— DIRECTIONS FOR THIS TASK —
For the records below, report how many lines include the string "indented", leaving out everything except the number.

── DATA SHOWN

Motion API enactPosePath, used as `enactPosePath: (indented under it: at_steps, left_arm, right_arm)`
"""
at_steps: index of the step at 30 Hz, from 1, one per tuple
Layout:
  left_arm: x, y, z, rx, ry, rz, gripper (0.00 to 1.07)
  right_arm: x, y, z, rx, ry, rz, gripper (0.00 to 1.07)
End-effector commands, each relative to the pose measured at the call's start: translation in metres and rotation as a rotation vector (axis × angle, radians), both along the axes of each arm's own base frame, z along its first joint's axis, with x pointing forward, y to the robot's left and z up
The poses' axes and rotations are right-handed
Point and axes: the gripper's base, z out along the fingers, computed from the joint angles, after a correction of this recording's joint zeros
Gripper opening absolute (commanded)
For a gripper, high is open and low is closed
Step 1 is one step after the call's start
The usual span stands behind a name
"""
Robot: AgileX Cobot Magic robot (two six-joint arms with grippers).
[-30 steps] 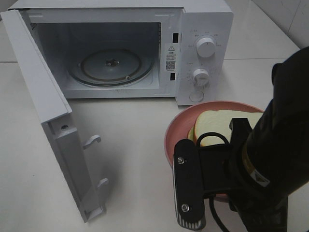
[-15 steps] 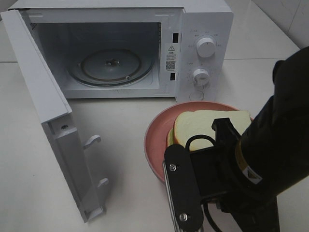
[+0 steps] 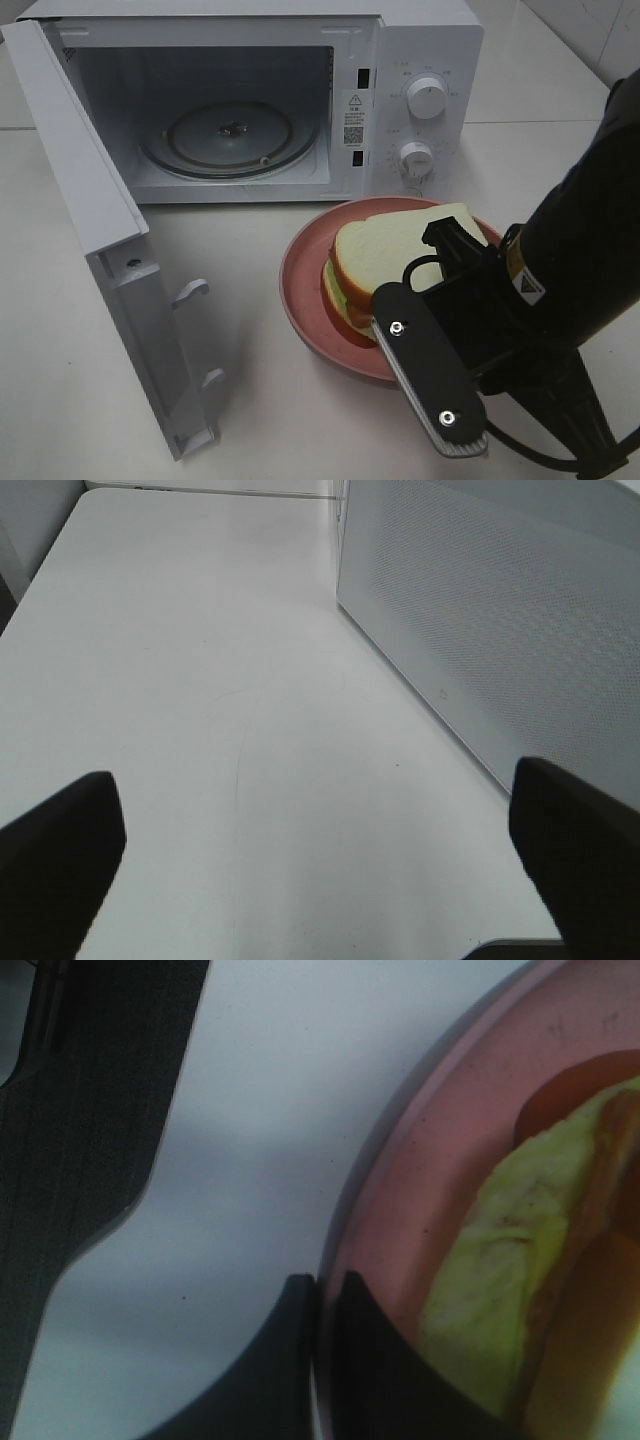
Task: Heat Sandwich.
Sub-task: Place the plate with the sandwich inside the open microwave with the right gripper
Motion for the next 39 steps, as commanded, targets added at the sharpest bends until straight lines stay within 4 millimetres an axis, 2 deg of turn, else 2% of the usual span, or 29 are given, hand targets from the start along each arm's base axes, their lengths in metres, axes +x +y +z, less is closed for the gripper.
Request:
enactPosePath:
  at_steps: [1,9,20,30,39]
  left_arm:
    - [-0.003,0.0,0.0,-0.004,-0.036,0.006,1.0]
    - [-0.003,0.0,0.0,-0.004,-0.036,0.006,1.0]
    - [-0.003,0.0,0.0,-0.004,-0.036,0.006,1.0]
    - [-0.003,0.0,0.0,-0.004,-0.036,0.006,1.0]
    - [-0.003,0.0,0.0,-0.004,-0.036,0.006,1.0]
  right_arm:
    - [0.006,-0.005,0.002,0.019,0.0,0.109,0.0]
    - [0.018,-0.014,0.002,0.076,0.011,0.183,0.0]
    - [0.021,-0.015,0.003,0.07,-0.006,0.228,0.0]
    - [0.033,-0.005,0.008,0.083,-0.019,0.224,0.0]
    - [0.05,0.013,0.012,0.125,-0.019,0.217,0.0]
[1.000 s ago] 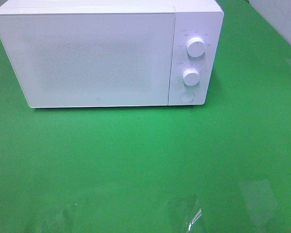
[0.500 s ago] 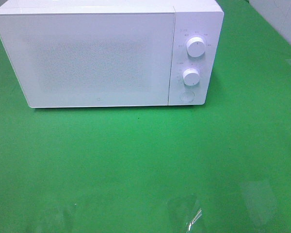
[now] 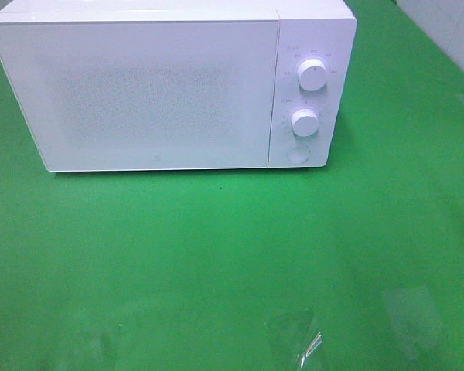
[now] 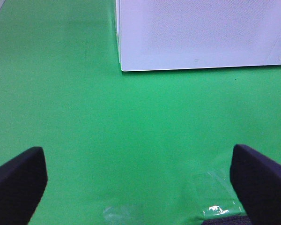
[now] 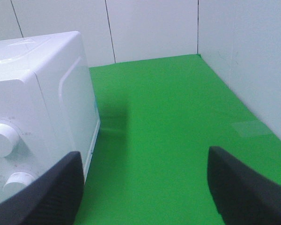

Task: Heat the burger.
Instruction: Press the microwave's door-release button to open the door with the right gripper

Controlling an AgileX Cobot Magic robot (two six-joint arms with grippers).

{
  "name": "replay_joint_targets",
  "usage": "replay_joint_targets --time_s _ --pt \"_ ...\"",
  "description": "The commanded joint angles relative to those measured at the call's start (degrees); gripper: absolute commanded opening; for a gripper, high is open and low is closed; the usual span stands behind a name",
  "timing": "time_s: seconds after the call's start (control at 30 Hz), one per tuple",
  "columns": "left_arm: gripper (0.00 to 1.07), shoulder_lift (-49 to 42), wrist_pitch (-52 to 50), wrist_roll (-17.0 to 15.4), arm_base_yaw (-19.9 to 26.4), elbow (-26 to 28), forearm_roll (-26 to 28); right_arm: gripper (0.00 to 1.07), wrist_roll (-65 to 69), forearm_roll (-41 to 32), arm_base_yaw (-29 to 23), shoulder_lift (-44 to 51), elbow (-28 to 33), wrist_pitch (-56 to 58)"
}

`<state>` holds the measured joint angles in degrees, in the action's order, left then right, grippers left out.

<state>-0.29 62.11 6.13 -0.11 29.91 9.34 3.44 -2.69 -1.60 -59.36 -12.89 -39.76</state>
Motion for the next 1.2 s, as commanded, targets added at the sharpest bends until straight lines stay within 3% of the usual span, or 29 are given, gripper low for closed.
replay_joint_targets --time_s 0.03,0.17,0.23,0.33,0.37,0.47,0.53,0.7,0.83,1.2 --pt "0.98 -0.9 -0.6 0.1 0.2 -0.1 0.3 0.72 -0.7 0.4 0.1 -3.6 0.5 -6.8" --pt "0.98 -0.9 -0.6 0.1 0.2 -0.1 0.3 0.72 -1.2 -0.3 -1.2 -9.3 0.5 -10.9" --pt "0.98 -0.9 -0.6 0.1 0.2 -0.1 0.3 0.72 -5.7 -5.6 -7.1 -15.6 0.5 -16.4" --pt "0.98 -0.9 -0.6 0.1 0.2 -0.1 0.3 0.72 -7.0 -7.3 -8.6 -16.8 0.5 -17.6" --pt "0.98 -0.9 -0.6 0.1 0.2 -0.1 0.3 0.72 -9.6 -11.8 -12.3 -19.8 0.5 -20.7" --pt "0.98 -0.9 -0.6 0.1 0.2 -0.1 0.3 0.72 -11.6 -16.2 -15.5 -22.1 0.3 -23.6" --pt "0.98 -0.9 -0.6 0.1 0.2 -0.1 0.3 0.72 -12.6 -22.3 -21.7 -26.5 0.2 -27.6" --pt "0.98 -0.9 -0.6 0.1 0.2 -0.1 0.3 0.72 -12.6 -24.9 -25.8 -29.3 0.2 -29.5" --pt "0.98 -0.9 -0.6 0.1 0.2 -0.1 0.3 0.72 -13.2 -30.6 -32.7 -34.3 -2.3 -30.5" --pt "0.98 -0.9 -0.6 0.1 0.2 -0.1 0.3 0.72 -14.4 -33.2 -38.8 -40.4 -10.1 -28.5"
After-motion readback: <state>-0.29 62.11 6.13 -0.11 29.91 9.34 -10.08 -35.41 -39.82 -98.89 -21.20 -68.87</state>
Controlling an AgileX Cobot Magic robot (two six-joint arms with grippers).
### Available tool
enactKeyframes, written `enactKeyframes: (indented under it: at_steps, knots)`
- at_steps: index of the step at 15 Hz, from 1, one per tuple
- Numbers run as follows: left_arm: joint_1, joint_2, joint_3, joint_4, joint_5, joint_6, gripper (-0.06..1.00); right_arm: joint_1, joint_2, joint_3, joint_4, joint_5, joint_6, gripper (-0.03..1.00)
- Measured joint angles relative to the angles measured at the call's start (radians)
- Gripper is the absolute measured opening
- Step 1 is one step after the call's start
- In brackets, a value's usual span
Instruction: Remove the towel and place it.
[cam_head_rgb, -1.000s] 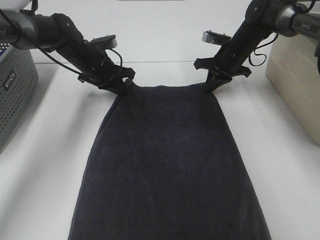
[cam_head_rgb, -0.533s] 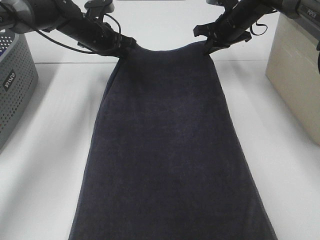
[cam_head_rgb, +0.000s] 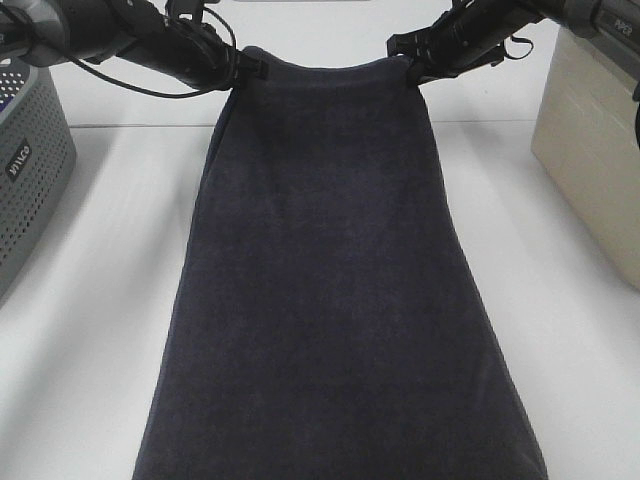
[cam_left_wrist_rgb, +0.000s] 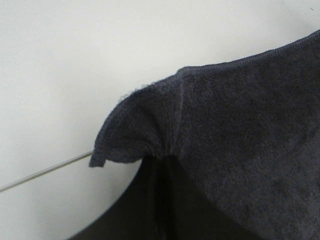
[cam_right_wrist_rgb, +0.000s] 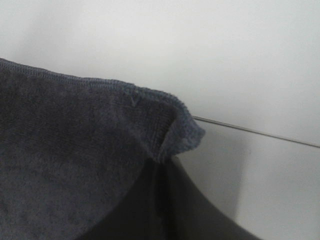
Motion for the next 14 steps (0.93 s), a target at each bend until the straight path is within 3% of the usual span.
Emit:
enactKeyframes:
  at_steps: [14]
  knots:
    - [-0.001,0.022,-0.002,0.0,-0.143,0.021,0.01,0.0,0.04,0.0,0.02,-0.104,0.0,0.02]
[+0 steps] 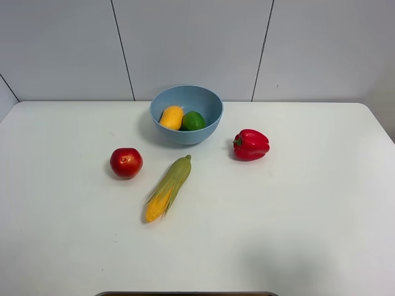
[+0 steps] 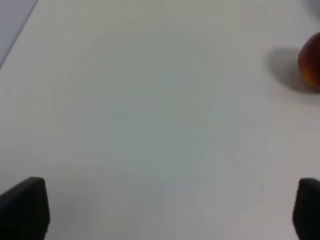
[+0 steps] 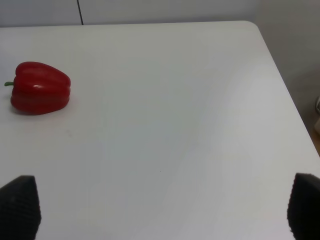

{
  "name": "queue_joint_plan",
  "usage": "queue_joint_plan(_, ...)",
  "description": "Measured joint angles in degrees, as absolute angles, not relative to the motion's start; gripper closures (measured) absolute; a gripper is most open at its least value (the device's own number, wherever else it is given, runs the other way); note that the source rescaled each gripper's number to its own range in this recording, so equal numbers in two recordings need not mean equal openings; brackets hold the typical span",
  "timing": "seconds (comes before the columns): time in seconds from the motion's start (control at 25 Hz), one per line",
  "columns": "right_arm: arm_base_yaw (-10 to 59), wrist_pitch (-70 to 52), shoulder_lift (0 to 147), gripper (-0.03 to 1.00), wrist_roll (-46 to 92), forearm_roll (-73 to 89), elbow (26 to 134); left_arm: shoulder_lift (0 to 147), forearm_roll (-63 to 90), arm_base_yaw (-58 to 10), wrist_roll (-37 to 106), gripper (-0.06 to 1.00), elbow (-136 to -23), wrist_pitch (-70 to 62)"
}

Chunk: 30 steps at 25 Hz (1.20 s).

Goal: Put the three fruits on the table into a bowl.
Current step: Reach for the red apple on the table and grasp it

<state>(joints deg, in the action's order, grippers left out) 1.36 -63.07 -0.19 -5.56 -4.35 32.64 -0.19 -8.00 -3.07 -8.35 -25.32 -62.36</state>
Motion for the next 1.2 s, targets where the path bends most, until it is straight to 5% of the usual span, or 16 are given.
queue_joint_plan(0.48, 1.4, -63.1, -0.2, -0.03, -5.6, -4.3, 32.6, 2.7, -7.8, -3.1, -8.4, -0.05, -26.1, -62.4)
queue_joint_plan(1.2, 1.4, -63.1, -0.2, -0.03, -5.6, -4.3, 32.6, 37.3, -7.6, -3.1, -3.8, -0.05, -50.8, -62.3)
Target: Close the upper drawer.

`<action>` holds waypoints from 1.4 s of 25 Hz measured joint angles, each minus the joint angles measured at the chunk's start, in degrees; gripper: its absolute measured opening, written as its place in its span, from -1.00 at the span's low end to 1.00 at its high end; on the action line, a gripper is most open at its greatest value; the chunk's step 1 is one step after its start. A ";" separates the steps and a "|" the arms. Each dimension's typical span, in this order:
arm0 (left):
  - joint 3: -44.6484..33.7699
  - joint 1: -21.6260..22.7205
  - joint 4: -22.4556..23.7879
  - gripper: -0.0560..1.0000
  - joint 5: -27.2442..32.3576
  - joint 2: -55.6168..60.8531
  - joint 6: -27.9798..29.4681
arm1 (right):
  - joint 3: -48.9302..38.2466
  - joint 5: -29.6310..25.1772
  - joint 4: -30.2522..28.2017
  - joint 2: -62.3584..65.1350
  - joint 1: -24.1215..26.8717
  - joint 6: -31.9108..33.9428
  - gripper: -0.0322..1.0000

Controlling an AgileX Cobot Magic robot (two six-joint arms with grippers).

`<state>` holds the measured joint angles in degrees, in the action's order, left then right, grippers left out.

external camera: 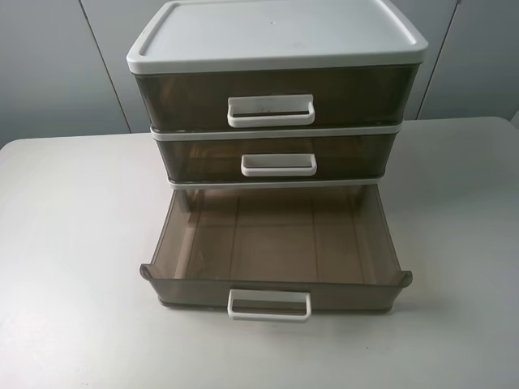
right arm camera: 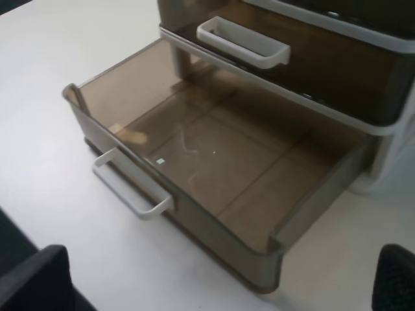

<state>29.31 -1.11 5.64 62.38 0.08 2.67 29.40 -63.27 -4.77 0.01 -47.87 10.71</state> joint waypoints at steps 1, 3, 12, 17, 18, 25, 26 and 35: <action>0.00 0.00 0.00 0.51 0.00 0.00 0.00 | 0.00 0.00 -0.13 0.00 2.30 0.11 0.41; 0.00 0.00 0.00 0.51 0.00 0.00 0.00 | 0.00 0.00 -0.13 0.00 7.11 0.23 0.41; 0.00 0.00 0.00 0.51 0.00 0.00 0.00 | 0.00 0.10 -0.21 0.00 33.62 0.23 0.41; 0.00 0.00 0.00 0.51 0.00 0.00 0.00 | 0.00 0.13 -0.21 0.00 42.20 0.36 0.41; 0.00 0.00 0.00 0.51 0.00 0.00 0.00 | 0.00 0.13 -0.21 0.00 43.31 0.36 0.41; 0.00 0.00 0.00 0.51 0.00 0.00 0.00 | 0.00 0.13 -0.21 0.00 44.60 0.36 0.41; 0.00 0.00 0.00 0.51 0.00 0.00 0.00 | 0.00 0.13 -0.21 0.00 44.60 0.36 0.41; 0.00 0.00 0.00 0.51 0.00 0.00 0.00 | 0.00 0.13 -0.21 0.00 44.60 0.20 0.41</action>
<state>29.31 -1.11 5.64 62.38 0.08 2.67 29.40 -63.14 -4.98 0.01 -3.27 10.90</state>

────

— PROBLEM SOLUTION —
2